• Directions
In the material below, the required lines run from the one containing "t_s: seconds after" through the one containing "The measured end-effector". Copy those lines exactly, ends included, and nothing else.

• Data below
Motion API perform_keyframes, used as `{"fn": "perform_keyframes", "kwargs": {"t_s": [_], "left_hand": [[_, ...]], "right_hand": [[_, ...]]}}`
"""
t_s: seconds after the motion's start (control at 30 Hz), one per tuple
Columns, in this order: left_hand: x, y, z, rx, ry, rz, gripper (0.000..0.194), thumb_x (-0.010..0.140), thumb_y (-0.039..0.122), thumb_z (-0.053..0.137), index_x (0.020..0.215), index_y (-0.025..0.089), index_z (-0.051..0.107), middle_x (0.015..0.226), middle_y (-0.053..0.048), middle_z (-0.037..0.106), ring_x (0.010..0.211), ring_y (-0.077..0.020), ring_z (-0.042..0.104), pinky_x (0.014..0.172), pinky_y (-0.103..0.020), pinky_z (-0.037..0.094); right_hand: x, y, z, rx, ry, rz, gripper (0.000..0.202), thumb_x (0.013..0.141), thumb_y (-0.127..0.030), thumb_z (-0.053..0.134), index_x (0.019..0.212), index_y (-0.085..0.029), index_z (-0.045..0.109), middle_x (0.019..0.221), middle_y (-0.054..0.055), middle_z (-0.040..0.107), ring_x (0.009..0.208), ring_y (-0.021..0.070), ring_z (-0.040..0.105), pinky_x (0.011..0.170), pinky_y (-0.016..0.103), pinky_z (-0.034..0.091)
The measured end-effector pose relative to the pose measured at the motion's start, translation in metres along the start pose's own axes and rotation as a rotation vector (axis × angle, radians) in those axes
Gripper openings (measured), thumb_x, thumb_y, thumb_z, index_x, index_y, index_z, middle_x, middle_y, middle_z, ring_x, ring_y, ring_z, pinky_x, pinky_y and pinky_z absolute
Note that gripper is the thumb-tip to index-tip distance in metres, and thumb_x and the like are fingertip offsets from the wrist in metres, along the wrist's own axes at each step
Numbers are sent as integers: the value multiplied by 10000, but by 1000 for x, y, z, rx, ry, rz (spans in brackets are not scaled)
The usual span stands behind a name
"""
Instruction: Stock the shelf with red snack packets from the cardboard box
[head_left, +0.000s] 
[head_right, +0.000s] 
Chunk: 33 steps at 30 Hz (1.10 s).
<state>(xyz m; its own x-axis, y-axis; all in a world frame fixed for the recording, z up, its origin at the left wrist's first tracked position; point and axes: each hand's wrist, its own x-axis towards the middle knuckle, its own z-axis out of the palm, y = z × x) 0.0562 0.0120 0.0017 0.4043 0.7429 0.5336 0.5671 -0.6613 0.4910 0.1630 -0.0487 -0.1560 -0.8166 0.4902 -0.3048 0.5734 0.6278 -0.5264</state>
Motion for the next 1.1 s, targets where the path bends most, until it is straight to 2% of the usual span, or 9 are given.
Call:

• Response area
t_s: seconds after the motion's start (control at 30 Hz), one per tuple
Columns, in this order: left_hand: x, y, z, rx, ry, rz, gripper (0.000..0.194), thumb_x (-0.010..0.140), thumb_y (-0.039..0.122), thumb_z (-0.053..0.137), index_x (0.020..0.215), index_y (-0.025..0.089), index_z (-0.051..0.107), middle_x (0.015..0.226), middle_y (-0.053..0.048), middle_z (-0.037..0.106), ring_x (0.010..0.211), ring_y (-0.077..0.020), ring_z (-0.042..0.104), pinky_x (0.014..0.172), pinky_y (-0.103..0.020), pinky_z (-0.037..0.094); right_hand: x, y, z, rx, ry, rz, gripper (0.000..0.202), thumb_x (0.013..0.141), thumb_y (-0.127..0.030), thumb_z (-0.053..0.134), index_x (0.019..0.212), index_y (-0.085..0.029), index_z (-0.045..0.109), middle_x (0.019..0.221), middle_y (-0.054..0.055), middle_z (-0.040..0.107), ring_x (0.009..0.208), ring_y (-0.021..0.070), ring_z (-0.040..0.105), pinky_x (0.011..0.170), pinky_y (-0.016..0.103), pinky_z (-0.034..0.091)
The measured end-effector pose relative to the pose measured at the motion's start, translation in metres along the start pose's own axes and rotation as a rotation vector (axis × angle, radians) in those axes

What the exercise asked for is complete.